# [WHAT YOU ARE ASKED TO DO]
Pull each line containing "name" out of the listing below.

# [RECORD EXTRACTS]

=== Section Start ===

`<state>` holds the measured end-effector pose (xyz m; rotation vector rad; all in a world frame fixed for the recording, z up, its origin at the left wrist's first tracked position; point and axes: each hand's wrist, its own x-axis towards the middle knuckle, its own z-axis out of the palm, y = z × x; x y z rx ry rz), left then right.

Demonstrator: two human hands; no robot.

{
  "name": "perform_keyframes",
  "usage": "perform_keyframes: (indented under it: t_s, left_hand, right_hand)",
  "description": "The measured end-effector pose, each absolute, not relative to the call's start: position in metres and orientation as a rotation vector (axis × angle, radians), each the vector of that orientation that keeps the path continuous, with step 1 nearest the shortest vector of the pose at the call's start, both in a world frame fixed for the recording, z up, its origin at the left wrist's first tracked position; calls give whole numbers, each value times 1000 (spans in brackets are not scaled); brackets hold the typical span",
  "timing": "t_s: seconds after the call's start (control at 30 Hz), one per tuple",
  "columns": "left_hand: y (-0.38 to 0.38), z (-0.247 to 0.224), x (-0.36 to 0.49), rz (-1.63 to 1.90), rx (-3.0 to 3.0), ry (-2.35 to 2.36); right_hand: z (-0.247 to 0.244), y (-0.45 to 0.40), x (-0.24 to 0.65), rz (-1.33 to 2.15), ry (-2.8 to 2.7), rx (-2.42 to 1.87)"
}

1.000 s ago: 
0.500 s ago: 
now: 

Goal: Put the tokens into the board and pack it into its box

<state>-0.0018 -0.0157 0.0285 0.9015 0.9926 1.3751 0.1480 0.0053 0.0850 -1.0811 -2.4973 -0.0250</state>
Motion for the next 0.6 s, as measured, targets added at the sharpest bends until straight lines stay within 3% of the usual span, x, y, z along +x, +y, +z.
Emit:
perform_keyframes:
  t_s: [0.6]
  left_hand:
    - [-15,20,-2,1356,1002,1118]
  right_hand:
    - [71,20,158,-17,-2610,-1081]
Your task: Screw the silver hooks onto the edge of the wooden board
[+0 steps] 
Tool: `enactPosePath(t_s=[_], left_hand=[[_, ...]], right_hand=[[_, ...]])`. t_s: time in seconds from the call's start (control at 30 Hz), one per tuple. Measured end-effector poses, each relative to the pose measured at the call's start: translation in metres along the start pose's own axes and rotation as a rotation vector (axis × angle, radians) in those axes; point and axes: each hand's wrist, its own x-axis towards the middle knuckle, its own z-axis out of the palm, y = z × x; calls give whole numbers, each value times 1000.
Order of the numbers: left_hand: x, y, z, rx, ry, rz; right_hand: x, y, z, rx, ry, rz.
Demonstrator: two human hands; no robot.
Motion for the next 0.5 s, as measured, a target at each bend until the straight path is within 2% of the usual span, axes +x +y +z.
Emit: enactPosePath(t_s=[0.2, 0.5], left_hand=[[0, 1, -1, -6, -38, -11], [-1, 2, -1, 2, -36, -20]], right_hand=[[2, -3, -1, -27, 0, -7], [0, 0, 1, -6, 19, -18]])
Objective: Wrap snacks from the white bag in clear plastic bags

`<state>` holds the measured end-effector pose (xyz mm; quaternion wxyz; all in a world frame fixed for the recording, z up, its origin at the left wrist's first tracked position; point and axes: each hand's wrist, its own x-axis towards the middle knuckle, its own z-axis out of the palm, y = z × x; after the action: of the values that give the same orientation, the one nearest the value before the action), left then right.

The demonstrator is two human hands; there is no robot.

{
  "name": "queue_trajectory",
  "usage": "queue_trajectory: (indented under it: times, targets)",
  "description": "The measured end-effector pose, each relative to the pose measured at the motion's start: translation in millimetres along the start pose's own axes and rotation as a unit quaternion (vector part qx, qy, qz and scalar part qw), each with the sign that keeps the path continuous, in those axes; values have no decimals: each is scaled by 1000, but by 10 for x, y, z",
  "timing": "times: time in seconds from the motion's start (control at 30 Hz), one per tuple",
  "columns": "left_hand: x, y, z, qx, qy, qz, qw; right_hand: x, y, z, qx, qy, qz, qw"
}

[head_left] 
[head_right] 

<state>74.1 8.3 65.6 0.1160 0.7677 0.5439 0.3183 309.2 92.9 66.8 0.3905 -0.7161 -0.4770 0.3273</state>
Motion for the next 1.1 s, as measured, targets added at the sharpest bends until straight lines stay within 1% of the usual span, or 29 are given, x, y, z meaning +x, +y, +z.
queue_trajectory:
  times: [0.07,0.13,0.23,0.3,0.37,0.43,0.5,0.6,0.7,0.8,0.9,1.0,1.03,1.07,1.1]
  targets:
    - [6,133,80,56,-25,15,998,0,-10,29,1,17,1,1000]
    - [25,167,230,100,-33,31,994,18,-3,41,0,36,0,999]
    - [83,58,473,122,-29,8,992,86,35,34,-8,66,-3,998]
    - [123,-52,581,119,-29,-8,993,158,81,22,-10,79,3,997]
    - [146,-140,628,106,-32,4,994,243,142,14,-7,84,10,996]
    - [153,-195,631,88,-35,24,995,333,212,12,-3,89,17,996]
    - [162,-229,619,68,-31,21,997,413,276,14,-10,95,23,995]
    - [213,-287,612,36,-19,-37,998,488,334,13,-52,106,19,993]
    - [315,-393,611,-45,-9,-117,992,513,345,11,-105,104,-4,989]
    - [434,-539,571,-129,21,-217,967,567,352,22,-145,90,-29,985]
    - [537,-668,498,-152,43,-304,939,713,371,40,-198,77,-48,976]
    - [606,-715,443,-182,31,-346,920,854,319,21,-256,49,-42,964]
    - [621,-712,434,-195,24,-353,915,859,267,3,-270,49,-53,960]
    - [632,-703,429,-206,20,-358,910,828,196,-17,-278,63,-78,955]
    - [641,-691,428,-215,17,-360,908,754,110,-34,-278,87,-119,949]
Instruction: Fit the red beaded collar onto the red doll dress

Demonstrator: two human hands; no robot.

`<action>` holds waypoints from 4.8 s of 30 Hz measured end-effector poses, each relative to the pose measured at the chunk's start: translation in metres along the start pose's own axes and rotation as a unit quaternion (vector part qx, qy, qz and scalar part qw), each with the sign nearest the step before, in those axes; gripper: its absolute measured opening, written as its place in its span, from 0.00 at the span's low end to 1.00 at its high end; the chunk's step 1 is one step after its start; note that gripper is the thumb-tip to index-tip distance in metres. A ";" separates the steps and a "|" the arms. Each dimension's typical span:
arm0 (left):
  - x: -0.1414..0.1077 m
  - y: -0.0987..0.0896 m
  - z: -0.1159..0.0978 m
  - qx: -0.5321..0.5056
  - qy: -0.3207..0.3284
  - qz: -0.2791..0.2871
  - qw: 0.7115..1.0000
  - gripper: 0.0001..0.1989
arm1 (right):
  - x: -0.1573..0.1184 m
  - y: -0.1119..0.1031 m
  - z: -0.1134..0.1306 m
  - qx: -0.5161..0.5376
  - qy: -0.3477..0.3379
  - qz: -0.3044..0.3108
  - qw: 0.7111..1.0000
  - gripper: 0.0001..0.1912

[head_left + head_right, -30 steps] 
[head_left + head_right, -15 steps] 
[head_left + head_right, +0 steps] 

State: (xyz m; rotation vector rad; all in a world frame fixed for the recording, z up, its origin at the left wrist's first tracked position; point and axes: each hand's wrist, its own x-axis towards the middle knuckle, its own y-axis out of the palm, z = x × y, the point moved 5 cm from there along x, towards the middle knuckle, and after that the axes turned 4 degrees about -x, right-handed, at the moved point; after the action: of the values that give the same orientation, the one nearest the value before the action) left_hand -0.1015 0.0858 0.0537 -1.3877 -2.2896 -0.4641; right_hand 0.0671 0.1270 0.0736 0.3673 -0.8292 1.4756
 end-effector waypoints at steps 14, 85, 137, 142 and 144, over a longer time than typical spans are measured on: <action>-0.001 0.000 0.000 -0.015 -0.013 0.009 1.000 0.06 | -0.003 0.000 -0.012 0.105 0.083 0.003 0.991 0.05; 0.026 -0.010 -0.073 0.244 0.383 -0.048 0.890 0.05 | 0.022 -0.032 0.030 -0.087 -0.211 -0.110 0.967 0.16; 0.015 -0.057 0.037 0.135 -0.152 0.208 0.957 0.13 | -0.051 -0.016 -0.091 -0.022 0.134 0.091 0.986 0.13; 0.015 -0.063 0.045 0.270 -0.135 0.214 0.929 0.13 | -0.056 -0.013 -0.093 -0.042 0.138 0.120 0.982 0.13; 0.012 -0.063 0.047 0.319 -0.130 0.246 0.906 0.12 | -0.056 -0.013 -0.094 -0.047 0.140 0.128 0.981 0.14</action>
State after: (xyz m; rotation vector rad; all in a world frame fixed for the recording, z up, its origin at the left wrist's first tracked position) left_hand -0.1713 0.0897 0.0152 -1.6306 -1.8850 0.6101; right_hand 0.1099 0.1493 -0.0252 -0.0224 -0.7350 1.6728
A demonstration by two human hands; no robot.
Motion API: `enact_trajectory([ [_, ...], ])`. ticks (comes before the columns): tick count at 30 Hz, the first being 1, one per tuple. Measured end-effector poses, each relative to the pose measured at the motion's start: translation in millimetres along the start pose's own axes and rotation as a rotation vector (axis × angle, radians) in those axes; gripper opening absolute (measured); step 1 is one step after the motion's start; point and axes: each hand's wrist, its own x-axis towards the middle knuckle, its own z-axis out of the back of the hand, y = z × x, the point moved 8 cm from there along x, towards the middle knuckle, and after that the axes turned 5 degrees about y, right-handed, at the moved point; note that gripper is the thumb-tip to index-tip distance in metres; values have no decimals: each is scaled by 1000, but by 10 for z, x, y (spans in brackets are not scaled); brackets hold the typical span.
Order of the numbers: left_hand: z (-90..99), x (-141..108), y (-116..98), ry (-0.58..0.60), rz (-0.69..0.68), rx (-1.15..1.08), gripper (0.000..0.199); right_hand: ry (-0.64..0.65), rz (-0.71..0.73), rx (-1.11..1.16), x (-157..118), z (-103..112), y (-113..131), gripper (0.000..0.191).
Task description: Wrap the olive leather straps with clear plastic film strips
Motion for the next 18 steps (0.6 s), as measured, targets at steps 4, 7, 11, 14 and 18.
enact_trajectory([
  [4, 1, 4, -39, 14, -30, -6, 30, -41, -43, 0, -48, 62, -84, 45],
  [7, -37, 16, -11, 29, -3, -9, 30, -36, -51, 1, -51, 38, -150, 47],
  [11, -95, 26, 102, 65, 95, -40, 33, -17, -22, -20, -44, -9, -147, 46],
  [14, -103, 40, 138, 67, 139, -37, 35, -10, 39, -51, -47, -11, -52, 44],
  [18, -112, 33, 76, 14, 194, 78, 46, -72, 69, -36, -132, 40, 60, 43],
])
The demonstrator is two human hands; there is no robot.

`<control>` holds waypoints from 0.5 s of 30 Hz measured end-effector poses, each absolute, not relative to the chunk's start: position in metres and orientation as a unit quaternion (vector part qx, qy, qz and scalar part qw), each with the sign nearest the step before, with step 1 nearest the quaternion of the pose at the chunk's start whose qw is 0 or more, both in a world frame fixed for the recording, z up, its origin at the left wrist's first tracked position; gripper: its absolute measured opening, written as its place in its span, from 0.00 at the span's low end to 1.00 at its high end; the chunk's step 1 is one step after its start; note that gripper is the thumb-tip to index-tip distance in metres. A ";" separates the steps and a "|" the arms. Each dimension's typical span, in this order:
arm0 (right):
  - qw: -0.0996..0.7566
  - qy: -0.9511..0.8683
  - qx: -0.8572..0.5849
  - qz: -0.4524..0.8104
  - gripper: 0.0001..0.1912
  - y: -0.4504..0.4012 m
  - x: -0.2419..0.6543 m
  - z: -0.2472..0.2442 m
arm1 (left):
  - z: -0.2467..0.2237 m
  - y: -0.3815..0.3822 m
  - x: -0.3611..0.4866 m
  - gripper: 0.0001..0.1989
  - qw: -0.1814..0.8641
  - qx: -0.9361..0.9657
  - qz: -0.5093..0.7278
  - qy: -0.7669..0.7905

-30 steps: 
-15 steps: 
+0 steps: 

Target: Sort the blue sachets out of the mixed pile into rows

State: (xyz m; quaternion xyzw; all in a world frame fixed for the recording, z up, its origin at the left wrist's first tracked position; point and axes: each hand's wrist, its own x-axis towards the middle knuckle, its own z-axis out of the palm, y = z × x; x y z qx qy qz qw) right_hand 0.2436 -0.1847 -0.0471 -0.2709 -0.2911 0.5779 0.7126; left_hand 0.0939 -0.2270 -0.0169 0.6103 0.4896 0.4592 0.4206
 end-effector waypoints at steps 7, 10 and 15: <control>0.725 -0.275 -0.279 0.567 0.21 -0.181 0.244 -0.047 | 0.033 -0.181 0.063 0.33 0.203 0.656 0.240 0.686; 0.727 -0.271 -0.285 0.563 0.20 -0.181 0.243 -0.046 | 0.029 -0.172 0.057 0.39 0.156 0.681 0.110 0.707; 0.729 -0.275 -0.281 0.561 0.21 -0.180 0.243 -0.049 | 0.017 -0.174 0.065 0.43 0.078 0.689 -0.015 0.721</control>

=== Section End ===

# [ANSWER TO THIS TASK]
  "name": "perform_keyframes",
  "name": "queue_trajectory",

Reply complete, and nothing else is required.